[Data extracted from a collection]
━━━━━━━━━━━━━━━━━━━━━━━━━━━━━━

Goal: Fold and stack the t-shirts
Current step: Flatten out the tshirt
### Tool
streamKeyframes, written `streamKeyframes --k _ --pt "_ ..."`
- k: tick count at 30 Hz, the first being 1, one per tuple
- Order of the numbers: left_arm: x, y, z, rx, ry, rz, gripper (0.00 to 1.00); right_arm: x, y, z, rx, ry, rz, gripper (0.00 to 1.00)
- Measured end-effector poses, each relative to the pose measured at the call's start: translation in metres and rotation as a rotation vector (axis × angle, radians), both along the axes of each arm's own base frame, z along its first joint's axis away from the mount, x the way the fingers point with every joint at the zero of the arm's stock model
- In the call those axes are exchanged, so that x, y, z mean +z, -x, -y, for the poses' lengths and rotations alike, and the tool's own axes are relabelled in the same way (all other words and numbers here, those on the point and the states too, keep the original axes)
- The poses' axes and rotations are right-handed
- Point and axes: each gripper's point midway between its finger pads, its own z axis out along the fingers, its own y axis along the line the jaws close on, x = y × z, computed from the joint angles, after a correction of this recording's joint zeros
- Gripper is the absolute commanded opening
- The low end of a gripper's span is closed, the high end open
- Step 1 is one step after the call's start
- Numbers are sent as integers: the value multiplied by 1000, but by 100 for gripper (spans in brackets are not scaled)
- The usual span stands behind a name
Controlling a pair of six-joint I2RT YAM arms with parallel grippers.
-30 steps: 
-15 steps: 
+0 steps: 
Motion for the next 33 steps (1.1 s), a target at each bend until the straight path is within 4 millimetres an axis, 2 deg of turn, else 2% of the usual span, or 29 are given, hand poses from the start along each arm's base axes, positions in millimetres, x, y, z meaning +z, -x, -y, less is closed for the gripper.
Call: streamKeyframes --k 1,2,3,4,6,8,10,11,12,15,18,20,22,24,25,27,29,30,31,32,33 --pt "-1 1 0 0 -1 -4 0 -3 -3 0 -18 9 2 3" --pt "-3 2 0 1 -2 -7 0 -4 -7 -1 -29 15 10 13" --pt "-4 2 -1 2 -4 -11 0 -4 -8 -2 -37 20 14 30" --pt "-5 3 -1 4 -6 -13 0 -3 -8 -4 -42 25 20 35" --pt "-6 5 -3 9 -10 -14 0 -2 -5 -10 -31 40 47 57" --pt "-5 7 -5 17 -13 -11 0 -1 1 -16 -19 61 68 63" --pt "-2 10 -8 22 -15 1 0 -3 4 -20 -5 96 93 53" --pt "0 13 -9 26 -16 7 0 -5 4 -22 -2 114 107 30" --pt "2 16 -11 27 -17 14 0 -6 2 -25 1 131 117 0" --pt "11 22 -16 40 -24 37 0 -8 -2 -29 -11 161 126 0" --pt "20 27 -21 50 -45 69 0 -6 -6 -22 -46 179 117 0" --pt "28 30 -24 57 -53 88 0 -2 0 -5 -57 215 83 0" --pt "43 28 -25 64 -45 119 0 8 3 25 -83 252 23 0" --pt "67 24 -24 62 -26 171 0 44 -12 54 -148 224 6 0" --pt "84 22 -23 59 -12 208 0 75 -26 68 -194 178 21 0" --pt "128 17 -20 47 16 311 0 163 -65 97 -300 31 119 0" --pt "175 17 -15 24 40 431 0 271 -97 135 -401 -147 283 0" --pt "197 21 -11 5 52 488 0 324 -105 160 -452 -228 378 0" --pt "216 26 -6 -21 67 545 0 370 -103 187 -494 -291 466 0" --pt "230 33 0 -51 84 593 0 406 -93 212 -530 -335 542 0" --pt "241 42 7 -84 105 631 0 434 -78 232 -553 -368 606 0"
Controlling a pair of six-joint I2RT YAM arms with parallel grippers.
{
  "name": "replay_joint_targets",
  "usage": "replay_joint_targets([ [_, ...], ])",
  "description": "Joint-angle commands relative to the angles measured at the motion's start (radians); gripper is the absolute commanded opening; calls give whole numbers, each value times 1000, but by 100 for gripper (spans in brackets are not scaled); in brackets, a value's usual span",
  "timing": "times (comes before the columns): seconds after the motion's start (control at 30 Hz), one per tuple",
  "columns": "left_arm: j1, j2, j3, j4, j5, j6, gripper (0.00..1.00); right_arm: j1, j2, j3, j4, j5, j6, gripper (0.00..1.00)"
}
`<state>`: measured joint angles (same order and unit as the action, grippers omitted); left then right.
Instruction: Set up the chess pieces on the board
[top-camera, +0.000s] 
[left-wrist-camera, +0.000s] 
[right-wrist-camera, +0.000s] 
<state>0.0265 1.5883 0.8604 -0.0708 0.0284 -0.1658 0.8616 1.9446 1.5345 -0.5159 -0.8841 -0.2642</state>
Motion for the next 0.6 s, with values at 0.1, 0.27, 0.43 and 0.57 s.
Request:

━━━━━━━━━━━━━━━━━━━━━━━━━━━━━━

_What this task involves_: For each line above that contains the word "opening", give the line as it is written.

_Written answer_:
- Gripper is the absolute commanded opening
  "description": "Joint-angle commands relative to the angles measured at the motion's start (radians); gripper is the absolute commanded opening; calls give whole numbers, each value times 1000, but by 100 for gripper (spans in brackets are not scaled); in brackets, a value's usual span",

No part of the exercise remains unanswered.